GOAL OF THE EXERCISE: If pictures are present, leave them out, and copy the data word for word.
(Beginning of RECORDED DATA)
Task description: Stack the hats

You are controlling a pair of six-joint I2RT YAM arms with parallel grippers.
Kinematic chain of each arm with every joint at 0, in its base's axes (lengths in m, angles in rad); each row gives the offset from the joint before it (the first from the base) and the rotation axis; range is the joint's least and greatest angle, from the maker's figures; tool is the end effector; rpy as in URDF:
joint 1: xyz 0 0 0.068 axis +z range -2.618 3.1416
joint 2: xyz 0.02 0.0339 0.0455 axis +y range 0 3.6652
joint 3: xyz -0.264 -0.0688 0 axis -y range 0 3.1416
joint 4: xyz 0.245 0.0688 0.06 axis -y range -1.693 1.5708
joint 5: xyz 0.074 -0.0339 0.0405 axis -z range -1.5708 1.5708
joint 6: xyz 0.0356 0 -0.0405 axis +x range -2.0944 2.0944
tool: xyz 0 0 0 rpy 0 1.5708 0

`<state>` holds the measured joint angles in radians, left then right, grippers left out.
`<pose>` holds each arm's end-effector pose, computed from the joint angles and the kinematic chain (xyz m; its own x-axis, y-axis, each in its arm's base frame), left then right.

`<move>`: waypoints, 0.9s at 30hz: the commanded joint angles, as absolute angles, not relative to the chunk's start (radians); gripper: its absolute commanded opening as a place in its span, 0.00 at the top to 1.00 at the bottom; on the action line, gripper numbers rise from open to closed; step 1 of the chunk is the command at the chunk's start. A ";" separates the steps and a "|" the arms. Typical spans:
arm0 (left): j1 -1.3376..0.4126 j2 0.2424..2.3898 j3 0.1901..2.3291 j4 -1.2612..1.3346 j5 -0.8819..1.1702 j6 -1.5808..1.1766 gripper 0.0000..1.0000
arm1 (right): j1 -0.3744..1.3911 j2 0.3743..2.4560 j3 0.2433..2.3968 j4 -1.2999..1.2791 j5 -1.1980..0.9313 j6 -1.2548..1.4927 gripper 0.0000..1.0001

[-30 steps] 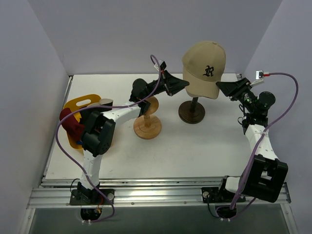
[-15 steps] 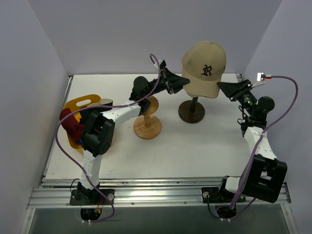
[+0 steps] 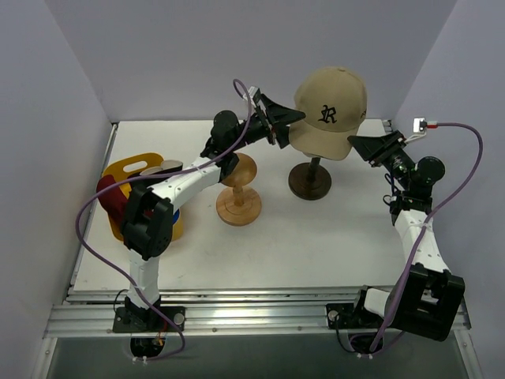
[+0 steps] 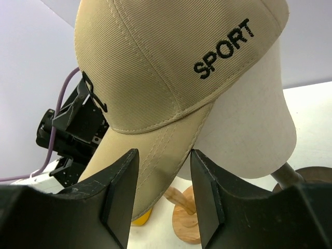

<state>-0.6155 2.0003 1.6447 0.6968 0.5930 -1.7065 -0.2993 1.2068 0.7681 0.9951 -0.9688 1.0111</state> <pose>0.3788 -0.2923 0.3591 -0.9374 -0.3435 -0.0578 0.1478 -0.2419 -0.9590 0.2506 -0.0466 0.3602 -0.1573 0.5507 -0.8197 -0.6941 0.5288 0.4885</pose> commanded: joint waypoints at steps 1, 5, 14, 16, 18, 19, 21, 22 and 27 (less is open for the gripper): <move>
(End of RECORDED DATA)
ANSWER SPACE:
Task description: Stack the hats

You are controlling a pair of six-joint I2RT YAM arms with parallel grippers.
Kinematic chain of each arm with every joint at 0, in its base's axes (lengths in m, angles in rad); each row gives the offset from the joint before it (the first from the base) and the rotation axis; range is the joint's least and greatest angle, from the maker's figures; tool is the end effector; rpy as in URDF:
joint 1: xyz 0 0 0.068 axis +z range -2.618 3.1416
joint 2: xyz 0.02 0.0339 0.0455 axis +y range 0 3.6652
joint 3: xyz -0.264 -0.0688 0 axis -y range 0 3.1416
joint 4: xyz 0.245 0.0688 0.06 axis -y range -1.693 1.5708
joint 5: xyz 0.074 -0.0339 0.0405 axis -z range -1.5708 1.5708
joint 6: xyz 0.0356 0 -0.0405 axis +x range -2.0944 2.0944
tool: xyz 0 0 0 rpy 0 1.5708 0

`<state>` holds the measured joint angles in radians, left then right, grippers left out.
`<pose>` holds each arm's end-effector pose, computed from the joint angles and the kinematic chain (xyz m; its own x-axis, y-axis, each in its arm's base frame), left then right.

`<move>`: waypoints, 0.9s at 30hz: the commanded joint angles, as absolute angles, not relative to the chunk's start (radians); gripper: its absolute commanded opening as a place in its span, 0.00 at the top to 1.00 at the bottom; on the action line, gripper numbers rise from open to closed; step 1 of the chunk is the command at the chunk's start. A ";" separates the steps and a "|" the arms. Typical spans:
arm0 (left): j1 -1.3376..0.4126 j2 0.2424..2.3898 j3 0.1901..2.3291 j4 -1.2612..1.3346 j5 -0.8819..1.1702 j6 -1.5808..1.1766 gripper 0.0000..1.0000
arm1 (right): j1 -0.3744..1.3911 j2 0.3743..2.4560 j3 0.2433..2.3968 j4 -1.2999..1.2791 j5 -1.1980..0.9313 j6 -1.2548..1.4927 gripper 0.0000..1.0001

[-30 steps] 
[-15 steps] 
[+0 steps] 
[+0 steps] 

<state>-0.6155 2.0003 1.6447 0.6968 0.5930 -1.7065 -0.2993 1.2068 0.7681 0.9951 -0.9688 1.0111</state> <pose>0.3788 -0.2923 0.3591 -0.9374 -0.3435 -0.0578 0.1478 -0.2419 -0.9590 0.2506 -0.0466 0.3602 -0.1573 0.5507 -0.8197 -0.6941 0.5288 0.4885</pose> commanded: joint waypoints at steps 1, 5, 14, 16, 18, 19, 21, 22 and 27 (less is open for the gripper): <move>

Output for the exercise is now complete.